Bir müze düşünün ki duvarları sanat eserleriyle değil, empatiyle örülmüş. İstanbul’un kalbinde, bir metro istasyonunun derinliklerinde, sessizlikle konuşan ve karanlıkla aydınlatan bir alan. Bu yer, sadece bir müze değil; toplumun vicdanına açılan bir pencere, önyargıların çözüldüğü, iletişimin yeniden öğrenildiği, görünmeyenin görünür kılındığı bir farkındalık mabedi.

Diyalog Müzesi’nin dönüştürücü etkisi

2013 yılında Diyalog Sosyal Girişimcilik Derneği (DİSODER) tarafından kurulan İstanbul Diyalog Müzesi, 12. yılına girerken sosyal etkisini bilimsel verilerle ölçümleyen ilk kapsamlı raporunu kamuoyuna sundu. Gayrettepe Metro İstasyonu içinde yer alan müze, dünyada bir metro istasyonunda konumlanan ilk diyalog müzesi olma özelliğini taşıyor. Görme ve işitme engelli bireylerle birlikte geliştirilen deneyimsel sergilerle, empati, farkındalık ve gönüllülüğün nasıl kalıcı toplumsal değerlere dönüşebileceğini gösteriyor.

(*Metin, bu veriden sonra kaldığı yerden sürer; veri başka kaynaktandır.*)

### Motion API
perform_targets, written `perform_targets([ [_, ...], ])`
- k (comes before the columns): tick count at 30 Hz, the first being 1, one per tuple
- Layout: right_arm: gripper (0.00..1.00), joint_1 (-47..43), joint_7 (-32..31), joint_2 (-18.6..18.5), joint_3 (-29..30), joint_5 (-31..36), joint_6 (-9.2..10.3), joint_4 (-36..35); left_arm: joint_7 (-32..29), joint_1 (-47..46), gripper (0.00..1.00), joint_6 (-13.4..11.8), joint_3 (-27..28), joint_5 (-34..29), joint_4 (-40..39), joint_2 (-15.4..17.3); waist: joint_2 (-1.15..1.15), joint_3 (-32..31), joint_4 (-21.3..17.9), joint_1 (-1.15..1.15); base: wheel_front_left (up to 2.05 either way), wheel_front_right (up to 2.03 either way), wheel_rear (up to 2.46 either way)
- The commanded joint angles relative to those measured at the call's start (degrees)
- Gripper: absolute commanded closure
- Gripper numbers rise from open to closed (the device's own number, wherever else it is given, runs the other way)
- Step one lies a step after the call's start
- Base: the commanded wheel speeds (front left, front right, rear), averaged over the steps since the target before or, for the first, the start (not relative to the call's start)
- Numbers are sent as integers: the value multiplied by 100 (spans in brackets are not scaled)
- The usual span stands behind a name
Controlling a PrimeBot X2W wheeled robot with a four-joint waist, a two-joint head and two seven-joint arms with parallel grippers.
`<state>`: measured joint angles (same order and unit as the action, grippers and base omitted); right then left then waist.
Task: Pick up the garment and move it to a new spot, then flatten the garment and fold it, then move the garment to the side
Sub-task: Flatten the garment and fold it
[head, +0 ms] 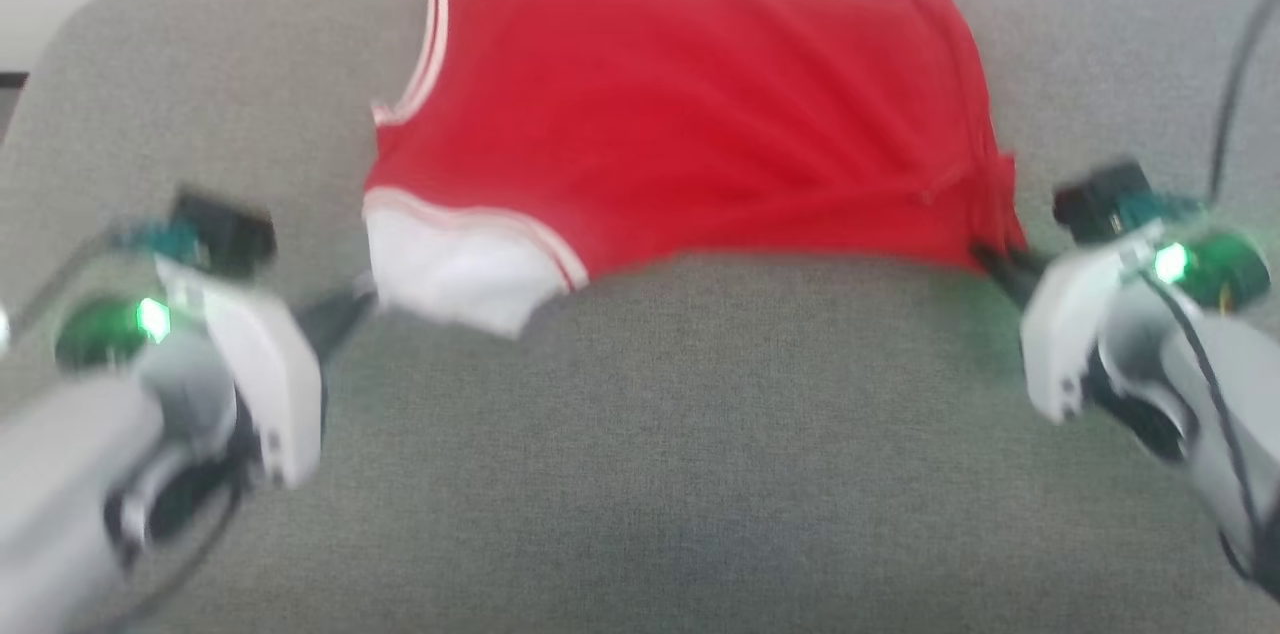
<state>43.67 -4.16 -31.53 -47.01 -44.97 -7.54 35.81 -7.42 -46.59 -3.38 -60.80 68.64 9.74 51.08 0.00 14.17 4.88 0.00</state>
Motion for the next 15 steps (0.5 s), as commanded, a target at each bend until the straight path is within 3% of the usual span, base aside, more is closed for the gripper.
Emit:
perform_targets([
  [1,100,-196,-44,-135,-25,-93,11,-170,61,198,100,-146,-16,78,-201,94,0,-63,-10,0,0,0,0],
  [7,100,-1198,-119,-635,43,-560,10,-984,187,1149,100,-869,-137,422,-1336,552,0,-168,-25,0,0,0,0],
  [15,100,-2254,-209,-1120,161,-903,10,-1706,169,1978,100,-1436,-356,808,-2116,897,0,-267,-22,0,0,0,0],
])
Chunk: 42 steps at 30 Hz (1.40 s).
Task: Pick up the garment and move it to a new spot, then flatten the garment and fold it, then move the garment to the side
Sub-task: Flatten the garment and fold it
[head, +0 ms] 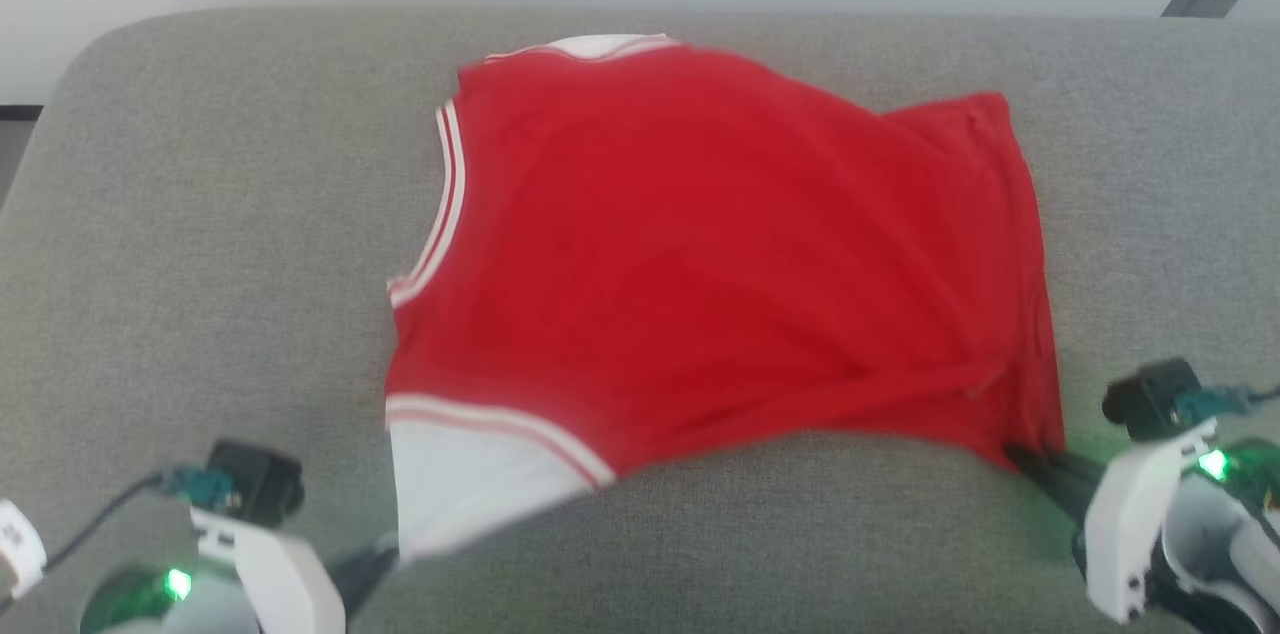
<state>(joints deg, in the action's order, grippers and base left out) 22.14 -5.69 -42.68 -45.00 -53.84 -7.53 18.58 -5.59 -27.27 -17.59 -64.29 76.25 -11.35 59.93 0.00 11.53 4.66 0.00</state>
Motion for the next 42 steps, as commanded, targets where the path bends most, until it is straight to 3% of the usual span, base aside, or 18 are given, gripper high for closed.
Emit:
perform_targets([
  [1,100,-217,-98,-70,-44,-47,9,-67,-47,149,100,-71,-45,117,-74,45,0,-16,-2,0,0,0,0],
  [11,100,-1046,-370,-530,66,-320,10,-716,-112,718,100,-546,-175,529,-568,308,0,-105,-36,0,0,0,0],
  [18,100,-1069,-166,-599,431,-355,9,-1139,130,255,100,-677,133,56,-899,693,0,-110,-76,0,0,0,0],
  [22,100,-863,-170,-572,685,-188,9,-1267,11,-269,100,-596,342,-377,-955,928,0,-75,-133,0,0,0,0],
  [29,100,-346,-305,-287,1025,209,10,-1119,-270,-1181,100,-68,562,-958,-483,804,0,81,-269,0,0,0,0],
  [42,100,689,-740,705,1174,1069,9,-46,-877,-2551,100,1464,360,-1467,2064,-603,0,593,-462,0,0,0,0],
])
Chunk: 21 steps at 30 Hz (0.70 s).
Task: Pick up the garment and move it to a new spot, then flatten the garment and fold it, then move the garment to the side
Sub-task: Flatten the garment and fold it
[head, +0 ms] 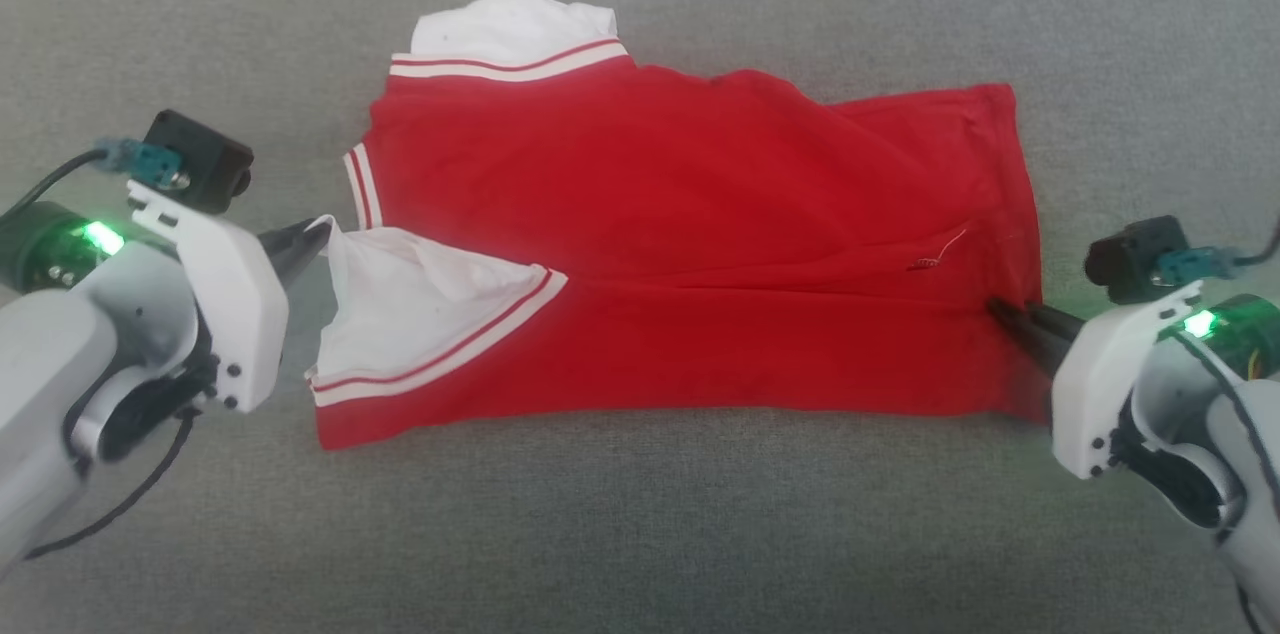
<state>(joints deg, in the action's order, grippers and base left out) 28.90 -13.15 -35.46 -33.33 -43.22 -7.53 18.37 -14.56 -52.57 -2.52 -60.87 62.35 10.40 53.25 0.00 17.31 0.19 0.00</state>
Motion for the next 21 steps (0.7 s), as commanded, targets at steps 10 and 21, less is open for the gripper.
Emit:
perform_targets([
  [10,100,269,-135,339,-205,95,10,480,-322,-117,100,654,-221,263,1751,-836,0,88,-133,0,0,0,0],
  [21,0,148,-184,305,62,91,9,387,-354,-18,0,818,-136,627,2224,-1032,0,-435,-92,0,0,0,0],
])
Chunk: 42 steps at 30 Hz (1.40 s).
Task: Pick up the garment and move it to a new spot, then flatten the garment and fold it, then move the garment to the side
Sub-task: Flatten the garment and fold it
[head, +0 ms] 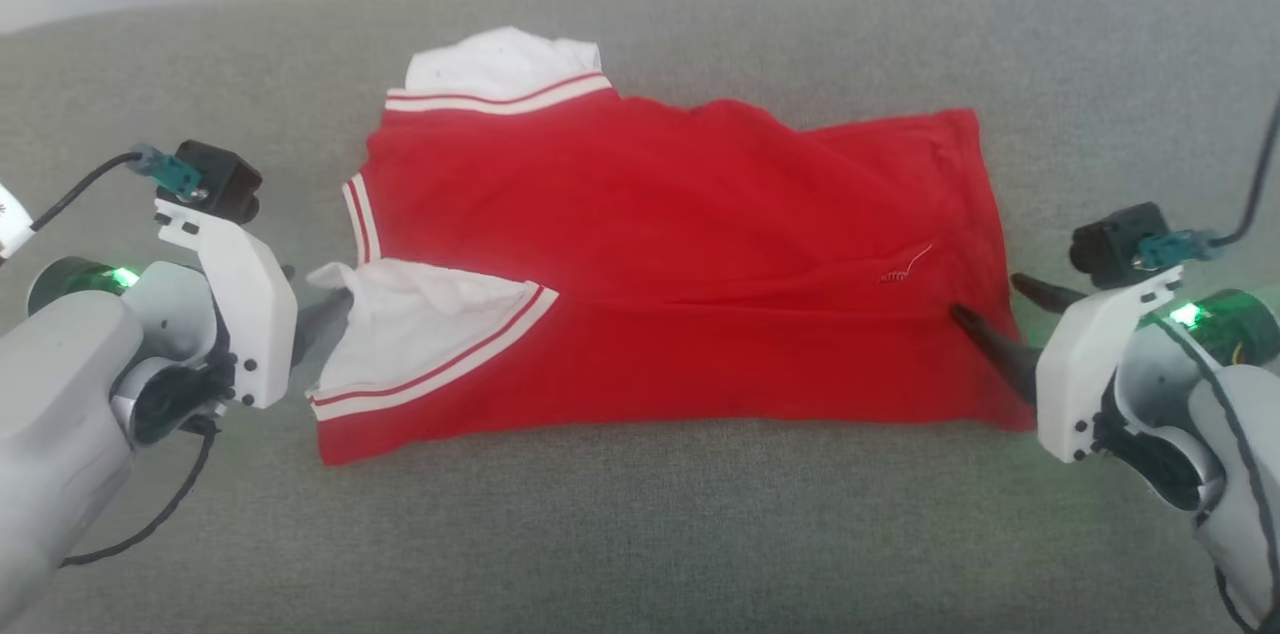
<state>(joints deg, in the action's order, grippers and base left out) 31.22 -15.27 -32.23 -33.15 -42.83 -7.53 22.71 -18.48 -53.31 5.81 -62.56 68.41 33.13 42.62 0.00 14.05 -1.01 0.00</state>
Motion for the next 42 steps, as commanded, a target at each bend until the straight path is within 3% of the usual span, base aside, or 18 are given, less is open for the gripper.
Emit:
perform_targets([
  [1,0,-119,54,-43,96,88,9,-104,28,86,0,-54,38,44,-98,67,0,-160,35,0,0,0,0],
  [9,0,-521,461,-45,766,533,9,-536,-63,419,0,-491,47,159,-944,476,0,-445,78,0,0,0,0],
  [11,0,-680,635,32,1036,759,9,-658,-99,589,0,-696,60,205,-1315,611,0,-497,79,0,0,0,0],
  [19,0,-1432,1270,666,2308,1760,10,-1178,-147,1326,0,-1653,59,544,-2850,1098,0,-536,48,0,0,0,0],
  [24,0,-1814,1435,1201,2954,2333,9,-1518,-179,1548,0,-2066,-10,544,-3254,1220,0,-486,-7,0,0,0,0],
  [29,0,-2106,1339,1599,3157,2629,9,-1816,-132,1596,0,-2175,13,617,-2972,1093,0,-393,-118,0,0,0,0],
  [35,0,-2330,1259,1940,3239,2709,9,-1970,-178,1525,0,-2021,39,766,-2266,824,0,-229,-283,0,0,0,0],
  [42,0,-2442,1048,2025,3232,2722,9,-1976,-449,1529,2,-1904,-61,936,-1381,444,0,-131,-387,0,0,0,0],
])
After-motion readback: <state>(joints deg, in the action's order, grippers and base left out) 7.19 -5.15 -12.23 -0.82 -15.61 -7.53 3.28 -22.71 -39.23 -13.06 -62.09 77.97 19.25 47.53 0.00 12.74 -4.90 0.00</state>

Hissetmeyi öğreten deneyimler

Müzenin temelini oluşturan iki sergi; Karanlıkta Diyalog ve Sessizlikte Diyalog, katılımcıları görme ve işitme engellilikle ilgili deneyimsel öğrenmeye davet ediyor. Görme engelli rehberler eşliğinde tamamen karanlık bir İstanbul sokaklarında yürüyormuşçasına yapılan geziler, “karanlıkta” aydınlanmaya; işitme engelli rehberlerle gerçekleştirilen sözsüz iletişim etkinlikleri ise sessizliğin içindeki sesleri duymaya olanak tanıyor.

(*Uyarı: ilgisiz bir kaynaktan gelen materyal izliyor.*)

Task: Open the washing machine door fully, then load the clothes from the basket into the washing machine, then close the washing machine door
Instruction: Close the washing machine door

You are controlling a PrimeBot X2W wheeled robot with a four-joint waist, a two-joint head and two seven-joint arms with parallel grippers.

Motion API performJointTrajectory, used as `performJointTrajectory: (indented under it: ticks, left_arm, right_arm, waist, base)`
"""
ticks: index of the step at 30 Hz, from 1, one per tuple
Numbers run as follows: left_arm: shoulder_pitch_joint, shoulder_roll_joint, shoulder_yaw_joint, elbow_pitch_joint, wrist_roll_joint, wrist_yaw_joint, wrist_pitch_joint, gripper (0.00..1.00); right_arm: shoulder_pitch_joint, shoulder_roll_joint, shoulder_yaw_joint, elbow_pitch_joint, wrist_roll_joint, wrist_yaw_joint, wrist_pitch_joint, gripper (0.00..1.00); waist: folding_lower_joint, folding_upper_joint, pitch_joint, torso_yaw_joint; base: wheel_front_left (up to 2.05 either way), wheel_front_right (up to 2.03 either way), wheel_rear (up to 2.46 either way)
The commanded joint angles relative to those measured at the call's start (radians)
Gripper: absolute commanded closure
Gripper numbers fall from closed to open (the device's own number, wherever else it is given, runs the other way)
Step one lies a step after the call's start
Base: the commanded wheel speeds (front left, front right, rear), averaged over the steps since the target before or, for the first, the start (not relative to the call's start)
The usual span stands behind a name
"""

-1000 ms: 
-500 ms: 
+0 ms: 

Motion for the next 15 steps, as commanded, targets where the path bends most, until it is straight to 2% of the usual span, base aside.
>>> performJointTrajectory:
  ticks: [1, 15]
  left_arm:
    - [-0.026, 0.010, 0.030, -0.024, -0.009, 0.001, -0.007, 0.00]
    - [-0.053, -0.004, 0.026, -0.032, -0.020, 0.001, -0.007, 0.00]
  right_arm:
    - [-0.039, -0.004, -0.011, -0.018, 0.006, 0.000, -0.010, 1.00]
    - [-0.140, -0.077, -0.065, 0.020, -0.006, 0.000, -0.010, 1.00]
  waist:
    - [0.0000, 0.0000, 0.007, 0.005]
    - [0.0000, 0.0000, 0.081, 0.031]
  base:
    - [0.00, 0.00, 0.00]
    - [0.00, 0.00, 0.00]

Bu deneyimlerin yanı sıra, Türkiye’de bir ilk olan işaret diliyle sipariş verilen Diyalog Kafe, yalnızca kahve sunmuyor; iletişimin sözsüz de kurulabileceğini gözler önüne seriyor.

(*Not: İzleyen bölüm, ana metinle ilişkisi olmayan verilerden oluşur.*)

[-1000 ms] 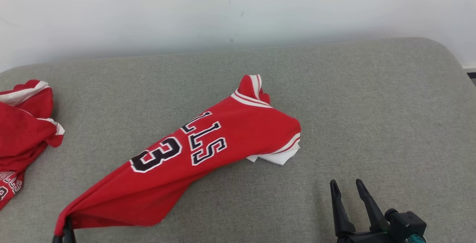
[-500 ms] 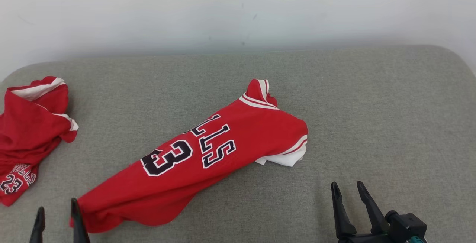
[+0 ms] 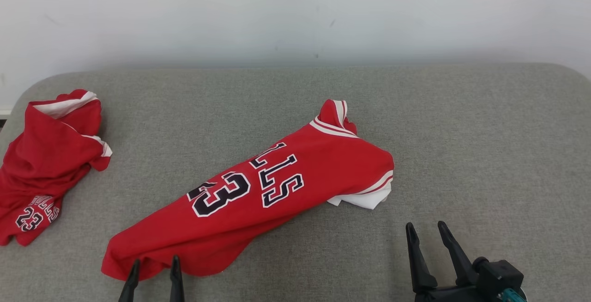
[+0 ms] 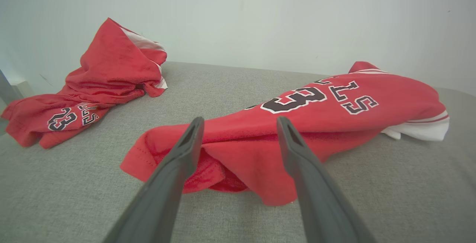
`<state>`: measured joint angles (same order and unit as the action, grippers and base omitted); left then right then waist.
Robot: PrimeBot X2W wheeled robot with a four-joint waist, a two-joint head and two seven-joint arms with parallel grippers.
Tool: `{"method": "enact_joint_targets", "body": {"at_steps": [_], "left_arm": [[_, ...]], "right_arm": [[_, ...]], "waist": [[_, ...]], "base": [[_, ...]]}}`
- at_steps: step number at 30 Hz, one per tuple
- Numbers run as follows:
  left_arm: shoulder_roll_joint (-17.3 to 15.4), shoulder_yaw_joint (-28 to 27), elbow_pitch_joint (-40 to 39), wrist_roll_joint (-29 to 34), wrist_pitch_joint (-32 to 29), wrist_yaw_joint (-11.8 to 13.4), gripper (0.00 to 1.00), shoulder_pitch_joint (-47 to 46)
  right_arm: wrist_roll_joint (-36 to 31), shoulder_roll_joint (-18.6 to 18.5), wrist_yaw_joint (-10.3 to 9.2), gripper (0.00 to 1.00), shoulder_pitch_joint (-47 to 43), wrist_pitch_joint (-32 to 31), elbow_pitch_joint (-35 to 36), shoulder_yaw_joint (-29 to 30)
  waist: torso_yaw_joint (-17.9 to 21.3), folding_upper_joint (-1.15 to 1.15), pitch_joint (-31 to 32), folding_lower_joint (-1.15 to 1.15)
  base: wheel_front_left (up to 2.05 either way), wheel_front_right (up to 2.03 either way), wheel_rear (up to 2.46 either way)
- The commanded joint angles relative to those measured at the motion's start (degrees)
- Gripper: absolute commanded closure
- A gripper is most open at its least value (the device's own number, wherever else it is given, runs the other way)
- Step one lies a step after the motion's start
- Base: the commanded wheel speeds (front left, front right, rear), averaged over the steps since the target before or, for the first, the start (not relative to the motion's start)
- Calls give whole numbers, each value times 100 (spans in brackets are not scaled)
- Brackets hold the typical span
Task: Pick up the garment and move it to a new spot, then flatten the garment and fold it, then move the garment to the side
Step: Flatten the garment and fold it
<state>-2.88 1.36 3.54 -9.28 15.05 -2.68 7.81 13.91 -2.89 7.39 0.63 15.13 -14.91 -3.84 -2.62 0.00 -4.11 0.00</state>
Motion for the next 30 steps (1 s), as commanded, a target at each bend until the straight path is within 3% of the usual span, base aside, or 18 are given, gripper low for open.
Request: {"method": "enact_joint_targets", "body": {"at_steps": [1,10,26,27,28,29,30], "left_arm": [[-2,20,11,-6,20,32,0,-14],[1,113,72,-169,20,83,0,-263],[3,402,73,-261,20,123,0,-588],[2,408,74,-271,20,127,0,-594],[1,407,76,-274,20,137,0,-586],[1,402,80,-280,20,143,0,-579],[2,395,87,-277,20,148,0,-582]], "right_arm": [[-39,3,20,0,65,3,-20,-20],[-329,3,20,0,645,3,-622,-131],[-641,-60,20,0,1784,3,-2368,443],[-644,-60,20,31,1823,3,-2418,443],[-641,-58,20,86,1842,3,-2438,423],[-635,-56,20,100,1857,3,-2454,395],[-627,-56,20,100,1861,3,-2459,368]], "waist": [[-16,0,-13,0],[-281,0,-136,0],[-1038,0,-630,0],[-1050,0,-640,0],[-1058,0,-646,0],[-1056,0,-644,0],[-1045,0,-630,0]], "base": [[0,0,0],[0,0,0],[0,0,0],[0,0,0],[0,0,0],[0,0,0],[0,0,0]]}}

Sayılarla duyguların dönüşümü

Müzenin yöneticisi Nilay Goncagül tarafından açıklanan etki analizi raporu, 1.000’e yakın katılımcı üzerinde yapılan ön ve son testlerle hazırlandı. Elde edilen veriler, özellikle 15–30 yaş arasındaki gençlerde belirgin bir zihinsel ve duygusal dönüşüm yaşandığını ortaya koyuyor:

. Görme engellilik bilgisi: %36 artış
. İşitme engellilik bilgisi: %64 artış
. Empati skorları: Karanlıkta Diyalog’da %42, Sessizlikte Diyalog’da %38 artış
. Gönüllülük eğilimi: Karanlıkta %51, Sessizlikte %56 artış

Goncagül, bu deneyimlerin yalnızca bireysel bir etkilenme değil, aynı zamanda sosyal sorumluluk bilincine dönüştüğünü belirterek şunları söyledi:

“Katılımcılar yalnızca etkilenmiyor, harekete geçmek için de motive oluyor. Biz bu potansiyeli toplumsal dönüşümün en gerçek zemini olarak görüyoruz.”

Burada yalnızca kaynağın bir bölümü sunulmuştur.